Ad oggi sono disponibili solo prove per la diagnosi di alcune intolleranze, come il test del respiro (breath test) per l’intolleranza al lattosio.

Molti dei test che vengono proposti per la diagnosi di un’intolleranza alimentare (come il cosiddetto test citotossico, il test kinesiologico e le analisi del capello) sono privi di fondamento scientifico.

Quali sono le intolleranze più diffuse 

Le intolleranze alimentari sono piuttosto diffuse ma i dati epidemiologici disponibili non sono ancora del tutto precisi.

Le incertezze riguardano principalmente la diagnosi, che spesso non differenzia correttamente intolleranze e allergie. Non aiuta la mancanza di procedure diagnostiche idonee.

Non solo intolleranza al glutine

L’intolleranza più diffusa è quella al lattosio, lo zucchero contenuto nel latte.

Al secondo posto, l’intolleranza al glutine, che non deve essere confusa con l’allergia al glutine, una reazione esagerata del sistema immunitario nei confronti di una proteina, scambiata per un possibile aggressore esterno. Chi ne soffre ha i classici sintomi delle intolleranze alimentari e manifestazioni quali mal di testa e affaticabilità.

Un’intolleranza divenuta famosa nella storia e molto diffusa nelle aree mediterranee è il favismo. Nelle persone che ne soffrono la mancanza di un enzima provoca la distruzione dei globuli rossi a seguito dell’ingestione di fave. Si racconta che Pitagora, il più famoso paziente affetto da favismo dell’antichità, fu avvelenato da un nemico proprio con un piatto a base di fave.

Si possono assumere integratori se si è intolleranti? 

Proprio per le ragioni dette sopra, le intolleranze alimentari dovrebbero sempre essere diagnosticate da un medico specializzato. 

Il trattamento di questi disturbi prevede l’allontanamento dell’alimento responsabile dalla dieta. Non sempre è possibile farlo, perché spesso i cibi più diffusamente correlati a queste manifestazioni sono presenti in molti prodotti, soprattutto se di origine industriale. 

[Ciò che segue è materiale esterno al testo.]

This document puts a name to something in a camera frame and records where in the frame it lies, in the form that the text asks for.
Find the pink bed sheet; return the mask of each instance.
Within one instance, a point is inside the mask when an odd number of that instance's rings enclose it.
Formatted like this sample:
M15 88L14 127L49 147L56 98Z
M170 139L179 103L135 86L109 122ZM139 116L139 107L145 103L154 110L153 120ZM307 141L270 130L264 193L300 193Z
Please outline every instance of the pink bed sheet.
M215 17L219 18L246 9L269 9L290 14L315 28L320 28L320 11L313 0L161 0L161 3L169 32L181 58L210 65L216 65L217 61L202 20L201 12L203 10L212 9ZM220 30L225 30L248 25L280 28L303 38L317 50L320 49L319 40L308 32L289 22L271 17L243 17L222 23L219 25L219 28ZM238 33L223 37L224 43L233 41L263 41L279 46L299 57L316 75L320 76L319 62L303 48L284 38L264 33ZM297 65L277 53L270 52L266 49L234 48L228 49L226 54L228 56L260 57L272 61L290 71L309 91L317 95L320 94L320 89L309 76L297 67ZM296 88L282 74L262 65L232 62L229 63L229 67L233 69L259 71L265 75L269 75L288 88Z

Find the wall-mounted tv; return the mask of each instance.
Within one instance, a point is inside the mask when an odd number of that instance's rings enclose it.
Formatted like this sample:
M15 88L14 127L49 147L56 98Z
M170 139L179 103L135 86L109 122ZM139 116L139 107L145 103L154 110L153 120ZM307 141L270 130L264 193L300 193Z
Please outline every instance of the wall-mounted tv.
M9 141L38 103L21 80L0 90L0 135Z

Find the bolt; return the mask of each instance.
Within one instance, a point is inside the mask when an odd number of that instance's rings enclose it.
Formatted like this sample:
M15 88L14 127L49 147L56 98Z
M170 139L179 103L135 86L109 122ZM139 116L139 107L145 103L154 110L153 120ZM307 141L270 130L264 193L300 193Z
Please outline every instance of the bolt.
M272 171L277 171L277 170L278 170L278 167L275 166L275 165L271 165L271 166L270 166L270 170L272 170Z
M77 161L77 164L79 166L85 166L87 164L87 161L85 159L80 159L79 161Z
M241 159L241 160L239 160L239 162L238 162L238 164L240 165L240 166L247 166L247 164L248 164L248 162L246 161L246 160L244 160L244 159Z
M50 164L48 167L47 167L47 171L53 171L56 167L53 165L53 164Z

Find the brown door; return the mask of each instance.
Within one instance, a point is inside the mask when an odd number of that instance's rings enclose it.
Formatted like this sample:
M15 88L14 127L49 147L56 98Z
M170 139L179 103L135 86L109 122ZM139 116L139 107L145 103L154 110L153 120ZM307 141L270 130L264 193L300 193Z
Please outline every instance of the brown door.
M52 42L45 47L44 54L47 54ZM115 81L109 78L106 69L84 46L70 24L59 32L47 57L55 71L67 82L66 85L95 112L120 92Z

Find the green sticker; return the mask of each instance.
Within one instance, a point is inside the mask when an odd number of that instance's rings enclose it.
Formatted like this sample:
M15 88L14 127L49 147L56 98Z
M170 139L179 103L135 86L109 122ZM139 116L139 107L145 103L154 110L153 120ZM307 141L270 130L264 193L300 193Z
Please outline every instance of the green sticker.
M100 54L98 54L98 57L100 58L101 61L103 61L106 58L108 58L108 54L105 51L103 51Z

Inoltre, sono frequenti i casi di persone con gradi di intolleranza lievi o medi, compatibili con una moderata assunzione dell’alimento in questione. 

In queste situazioni, l’ingestione accidentale o consapevole dell’alimento responsabile di intolleranza scatena sintomi quali diarrea, pancia gonfia e dolore addominale, che possono protrarsi per qualche giorno. Tali manifestazioni sono l’espressione di una disbiosi, cioè di un’alterazione della composizione del microbiota. 

Può essere quindi d’aiuto un prodotto a base di fermenti lattici vivi ad azione probiotica che agisca riequilibrando il mix della flora batterica intestinale. In particolare, i probiotici Lactobacillus acidophilus (LA-5®), Lactobacillus casei (L.CASEI431®), Bifidobacterium (BB12®) e Bacillus coagulans (BC 513) sono fra i più efficaci per controllare le conseguenze delle intolleranze alimentari. 

La raccomandazione è quella di scegliere sempre forme farmaceutiche che garantiscano la maggiore stabilità dei probiotici, in modo tale che i batteri contenuti arrivino vivi e attivi nell’intestino.